Legro asked for jail time, but Sullivan was clearly reluctant. "Dogs end
up being the last protection the herd can have," the judge said.

Sullivan asked Robinson if he had thought of moving his herd out of Camp
Hale. Robinson, who was forbidden by his insurance company from
admitting to the attack, said he was required to graze there under his
deal with the Forest Service. If he had been warned of the race, he
reiterated, he could have moved them and avoided what he called "this
whole horrific thing."

Sullivan asked the Legros if that changed their stance.

It didn't. "No one seems to get the idea that these dogs need to be
taught not to bite someone," Steve Legro said.

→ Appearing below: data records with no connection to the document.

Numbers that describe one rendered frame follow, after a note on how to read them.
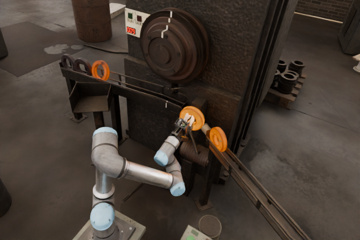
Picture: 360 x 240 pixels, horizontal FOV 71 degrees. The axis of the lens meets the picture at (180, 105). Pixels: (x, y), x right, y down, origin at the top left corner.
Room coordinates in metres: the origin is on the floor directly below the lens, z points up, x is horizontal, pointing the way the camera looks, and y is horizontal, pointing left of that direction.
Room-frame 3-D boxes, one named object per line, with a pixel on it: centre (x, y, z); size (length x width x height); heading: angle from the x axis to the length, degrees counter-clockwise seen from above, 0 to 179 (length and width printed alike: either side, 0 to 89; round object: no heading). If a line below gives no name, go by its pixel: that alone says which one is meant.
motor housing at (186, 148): (1.21, -0.15, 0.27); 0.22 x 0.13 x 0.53; 62
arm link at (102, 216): (0.68, 0.35, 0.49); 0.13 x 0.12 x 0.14; 16
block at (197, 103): (1.39, -0.13, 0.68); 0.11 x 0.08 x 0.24; 152
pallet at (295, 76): (3.13, -1.02, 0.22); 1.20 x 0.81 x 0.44; 60
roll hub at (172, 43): (1.40, 0.13, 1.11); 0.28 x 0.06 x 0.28; 62
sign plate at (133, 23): (1.74, 0.33, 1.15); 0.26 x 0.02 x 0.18; 62
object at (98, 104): (1.51, 0.66, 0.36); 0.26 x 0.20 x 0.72; 97
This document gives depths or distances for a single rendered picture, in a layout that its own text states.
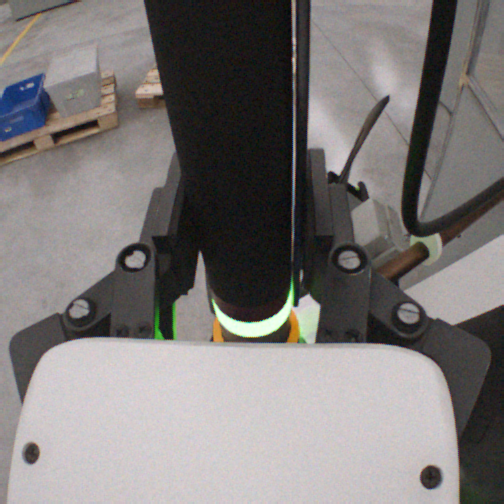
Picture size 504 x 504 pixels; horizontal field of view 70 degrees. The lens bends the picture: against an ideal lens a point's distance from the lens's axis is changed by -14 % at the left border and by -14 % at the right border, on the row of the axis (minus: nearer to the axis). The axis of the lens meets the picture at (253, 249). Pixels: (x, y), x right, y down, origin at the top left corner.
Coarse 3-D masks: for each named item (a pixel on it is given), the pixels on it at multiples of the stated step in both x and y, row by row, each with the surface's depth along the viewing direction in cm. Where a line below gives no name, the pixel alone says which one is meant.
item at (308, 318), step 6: (312, 306) 24; (300, 312) 24; (306, 312) 24; (312, 312) 23; (318, 312) 23; (300, 318) 23; (306, 318) 23; (312, 318) 23; (300, 324) 23; (306, 324) 23; (312, 324) 23; (300, 330) 23; (306, 330) 23; (312, 330) 23; (300, 336) 23; (300, 342) 24
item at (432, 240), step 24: (456, 0) 11; (432, 24) 12; (432, 48) 13; (432, 72) 14; (432, 96) 15; (432, 120) 16; (408, 168) 18; (408, 192) 19; (480, 192) 28; (408, 216) 21; (456, 216) 26; (432, 240) 25
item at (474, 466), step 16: (480, 320) 33; (496, 320) 31; (480, 336) 30; (496, 336) 29; (496, 352) 27; (496, 368) 25; (496, 384) 24; (480, 400) 24; (496, 400) 23; (480, 416) 22; (496, 416) 22; (464, 432) 22; (480, 432) 21; (496, 432) 21; (464, 448) 21; (480, 448) 21; (496, 448) 20; (464, 464) 20; (480, 464) 20; (496, 464) 19; (464, 480) 19; (480, 480) 19; (496, 480) 18; (464, 496) 19; (480, 496) 18; (496, 496) 17
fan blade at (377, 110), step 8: (376, 104) 46; (384, 104) 41; (376, 112) 43; (368, 120) 46; (376, 120) 42; (368, 128) 43; (360, 136) 46; (360, 144) 43; (352, 152) 46; (352, 160) 43; (344, 168) 47; (344, 176) 43; (344, 184) 52

Sullivan spared Robinson jail -- he could have received up to 18 months
-- but ordered him to perform 500 hours of community service and to
donate $500 to charity.

Each side left the courtroom unhappy. "This is a Sunday school teacher
who has no record who's suddenly a criminal," Shari Robinson said of her
husband.

The Legros said they had been torn about asking for jail time but felt
that Robinson remained unrepentant. "He is so focused on his right to be
there that he couldn't bring himself to see what it is like on the other
side," Renee Legro said.

The couple returned to their home in Eagle, a middle-class community
largely inhabited by families priced out of Vail. They live in a new
two-story house in a development designed to resemble the Victorian and
Craftsman-style homes that speckle these mountain towns.

The small subdivision and its nearby park are filled with young families
walking their dogs.




Comments (4)
I'm sure that this story and the accompanying one must enrage other
readers as much as it enrages me. A yuppie couple move to Colorado and
the wife foolishly strays into a sheep herd because she can't ride a
bicycle properly and has lost track of the others in her group. The
sheep herd and the dogs were supposed to be there - Renee Legro was not
supposed to be there. Because of her idiotic behavior, two beautiful
mountain dogs, already scarred because of their encounters with mountain
lions and coyotes, are out of business and perhaps dead. Further, the
lack of guard dogs has led to the death of many sheep to predators. Way
to go, Renee! Go back to the east coast and decrease the Colorado yuppie
population.

Posted by: john c malone | November 28, 2009 at 07:26 PM

IT WOULD SEEM TO ME THAT THAT ORGANIZERS OF THE BIKE RACE AND THE FOREST
SERVICE SHARE CULPABILITY AND RESPONSIBILITY TO BOTH THE ROBINSON AND
THE LEGROS FAMILIES IN THIS INCIDENT.

IF THE FOREST SERVICE IS GOING TO PROMOTE MULTIPLE USE FOR GOVERNMENT
LAND THEN THEY SHOULD TAKE STEPS IN ADVANCE TO PROTECT INTERESTS OF BOTH
GRAZING PERMITTEES AND RECREATIONAL USERS.

THE RACE ORGANIZERS ALSO SHOULD HAVE BEEN FULLY AWARE OF THE PRESENCE OF
GRAZING HERDS AND GUARD DOGS, AS THIS IS NOT THE FIRST TIME SUCH
INCIDENTS HAVE OCCURRED.

COMMUNICATION BETWEEN USFS, RACE ORGANIZERS, RACE PARTICIPANTS, AND
GRAZING PERMITTEES MIGHT HAVE PREVENTED THIS UNFORTUNATE SITUATION.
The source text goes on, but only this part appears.